Explain to students that they will choose one site on UNESCO’s tentative list to research at http://whc.unesco.org/en/tentativelists. A site on the tentative list is one which is under consideration for nomination for the World Heritage List. Students will learn about the risks posed to that site and a possible plan of action for its preservation. A research worksheet is available for download as a PDF. Teachers may choose to have students write a report, present an oral summary of their findings to the class or create a poster displaying their research and proposal for preservation. This research can be done either in class or for homework depending on how much class time is available.
Suggested Research Sites:
Some related themes suggested for research by UNESCO include:
- Disaster risk reduction
- Conservation of natural sites
- Climate change
These topics provide excellent opportunities for collaboration between history and science teachers. Students will benefit greatly from interdisciplinary education opportunities.

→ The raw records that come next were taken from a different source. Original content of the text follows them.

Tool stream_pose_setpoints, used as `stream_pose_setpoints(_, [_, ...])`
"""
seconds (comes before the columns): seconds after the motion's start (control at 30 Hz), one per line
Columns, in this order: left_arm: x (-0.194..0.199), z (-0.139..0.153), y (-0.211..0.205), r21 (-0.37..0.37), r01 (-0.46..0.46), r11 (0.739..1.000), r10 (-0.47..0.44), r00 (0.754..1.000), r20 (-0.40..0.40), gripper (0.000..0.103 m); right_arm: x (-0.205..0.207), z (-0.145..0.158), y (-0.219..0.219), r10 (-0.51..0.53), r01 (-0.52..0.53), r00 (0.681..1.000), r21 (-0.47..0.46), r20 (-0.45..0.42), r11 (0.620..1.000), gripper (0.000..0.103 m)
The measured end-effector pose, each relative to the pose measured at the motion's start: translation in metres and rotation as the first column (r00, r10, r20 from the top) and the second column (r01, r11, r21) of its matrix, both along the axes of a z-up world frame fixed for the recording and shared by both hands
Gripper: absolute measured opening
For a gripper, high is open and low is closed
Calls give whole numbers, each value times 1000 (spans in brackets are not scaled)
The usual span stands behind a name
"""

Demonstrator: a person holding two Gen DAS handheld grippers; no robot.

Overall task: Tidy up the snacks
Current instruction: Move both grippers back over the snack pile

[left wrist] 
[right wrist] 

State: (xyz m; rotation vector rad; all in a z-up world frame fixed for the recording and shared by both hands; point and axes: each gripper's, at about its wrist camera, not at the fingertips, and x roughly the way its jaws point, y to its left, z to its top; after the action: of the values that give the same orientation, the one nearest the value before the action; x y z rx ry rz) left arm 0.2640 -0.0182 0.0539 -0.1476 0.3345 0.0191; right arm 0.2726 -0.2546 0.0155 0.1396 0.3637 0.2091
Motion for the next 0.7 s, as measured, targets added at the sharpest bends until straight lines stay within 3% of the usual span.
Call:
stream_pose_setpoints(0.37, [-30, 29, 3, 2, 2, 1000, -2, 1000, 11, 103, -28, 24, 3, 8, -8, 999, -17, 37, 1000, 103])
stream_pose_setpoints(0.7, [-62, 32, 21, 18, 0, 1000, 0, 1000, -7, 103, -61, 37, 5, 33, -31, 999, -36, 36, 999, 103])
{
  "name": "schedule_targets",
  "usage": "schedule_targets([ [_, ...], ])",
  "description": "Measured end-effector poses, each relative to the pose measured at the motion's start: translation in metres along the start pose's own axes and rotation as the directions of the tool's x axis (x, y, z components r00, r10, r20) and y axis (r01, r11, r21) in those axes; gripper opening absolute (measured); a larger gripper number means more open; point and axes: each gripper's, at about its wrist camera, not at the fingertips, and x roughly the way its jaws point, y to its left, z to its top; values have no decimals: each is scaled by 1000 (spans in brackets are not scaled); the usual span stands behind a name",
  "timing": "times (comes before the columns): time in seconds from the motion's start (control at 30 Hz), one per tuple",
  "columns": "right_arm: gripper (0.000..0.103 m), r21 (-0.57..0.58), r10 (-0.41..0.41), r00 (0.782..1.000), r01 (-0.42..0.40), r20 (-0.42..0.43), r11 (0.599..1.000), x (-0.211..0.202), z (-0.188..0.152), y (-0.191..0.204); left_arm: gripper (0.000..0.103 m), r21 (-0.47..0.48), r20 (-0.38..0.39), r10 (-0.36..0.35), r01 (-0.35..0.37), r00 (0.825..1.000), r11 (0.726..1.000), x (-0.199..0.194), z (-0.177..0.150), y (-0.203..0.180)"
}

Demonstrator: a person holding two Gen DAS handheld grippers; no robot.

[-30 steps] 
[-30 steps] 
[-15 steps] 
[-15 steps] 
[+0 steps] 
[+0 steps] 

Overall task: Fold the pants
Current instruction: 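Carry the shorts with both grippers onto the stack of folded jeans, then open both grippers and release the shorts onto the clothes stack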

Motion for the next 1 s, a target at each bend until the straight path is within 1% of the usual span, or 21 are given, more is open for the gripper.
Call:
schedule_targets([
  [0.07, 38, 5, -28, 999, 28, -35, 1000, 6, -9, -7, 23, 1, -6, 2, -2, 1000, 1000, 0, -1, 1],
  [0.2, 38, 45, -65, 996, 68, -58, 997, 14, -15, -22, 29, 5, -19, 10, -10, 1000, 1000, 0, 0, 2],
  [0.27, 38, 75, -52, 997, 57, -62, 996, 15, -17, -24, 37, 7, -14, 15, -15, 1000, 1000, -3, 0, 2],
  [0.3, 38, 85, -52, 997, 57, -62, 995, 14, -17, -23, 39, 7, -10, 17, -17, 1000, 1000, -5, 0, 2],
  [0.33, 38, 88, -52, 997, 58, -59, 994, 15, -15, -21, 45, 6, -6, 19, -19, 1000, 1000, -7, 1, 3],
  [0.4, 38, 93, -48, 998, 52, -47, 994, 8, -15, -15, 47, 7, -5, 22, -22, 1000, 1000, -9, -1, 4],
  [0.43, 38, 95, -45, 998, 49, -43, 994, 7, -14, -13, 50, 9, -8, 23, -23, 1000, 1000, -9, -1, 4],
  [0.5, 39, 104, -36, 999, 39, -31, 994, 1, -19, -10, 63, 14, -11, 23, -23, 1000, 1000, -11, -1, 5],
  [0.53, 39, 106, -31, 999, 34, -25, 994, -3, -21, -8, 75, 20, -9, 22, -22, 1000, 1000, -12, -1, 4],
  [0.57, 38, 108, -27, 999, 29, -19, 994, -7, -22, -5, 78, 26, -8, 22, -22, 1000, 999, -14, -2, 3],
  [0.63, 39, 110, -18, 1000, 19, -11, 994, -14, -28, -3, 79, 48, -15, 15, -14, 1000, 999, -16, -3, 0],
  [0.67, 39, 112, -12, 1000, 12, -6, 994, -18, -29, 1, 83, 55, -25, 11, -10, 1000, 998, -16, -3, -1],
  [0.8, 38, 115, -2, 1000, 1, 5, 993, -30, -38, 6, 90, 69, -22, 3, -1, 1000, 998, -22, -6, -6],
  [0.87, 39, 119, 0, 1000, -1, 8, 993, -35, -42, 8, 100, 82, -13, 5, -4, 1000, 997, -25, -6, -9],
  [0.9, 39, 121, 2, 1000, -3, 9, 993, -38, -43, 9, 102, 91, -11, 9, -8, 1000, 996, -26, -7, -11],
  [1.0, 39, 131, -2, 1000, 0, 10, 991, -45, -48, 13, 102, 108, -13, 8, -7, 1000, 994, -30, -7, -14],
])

Also of interest may be the debate over cultural patrimony. Begin by having students read the article Yale Returns Incan Artifacts to Peru after 100 years and Who Draws the Borders of a Culture? Yet another resource for this is Whose Art Is It?
After reading the articles, have students conduct additional research about other cultural patrimony whose ownership is in question (e.g.: the Elgin Marbles, the Rosetta Stone, the Euphronios Krater). Consider having students write a thesis-driven essay about who should possess the artifacts or staging a formal debate over the objects’ ownership.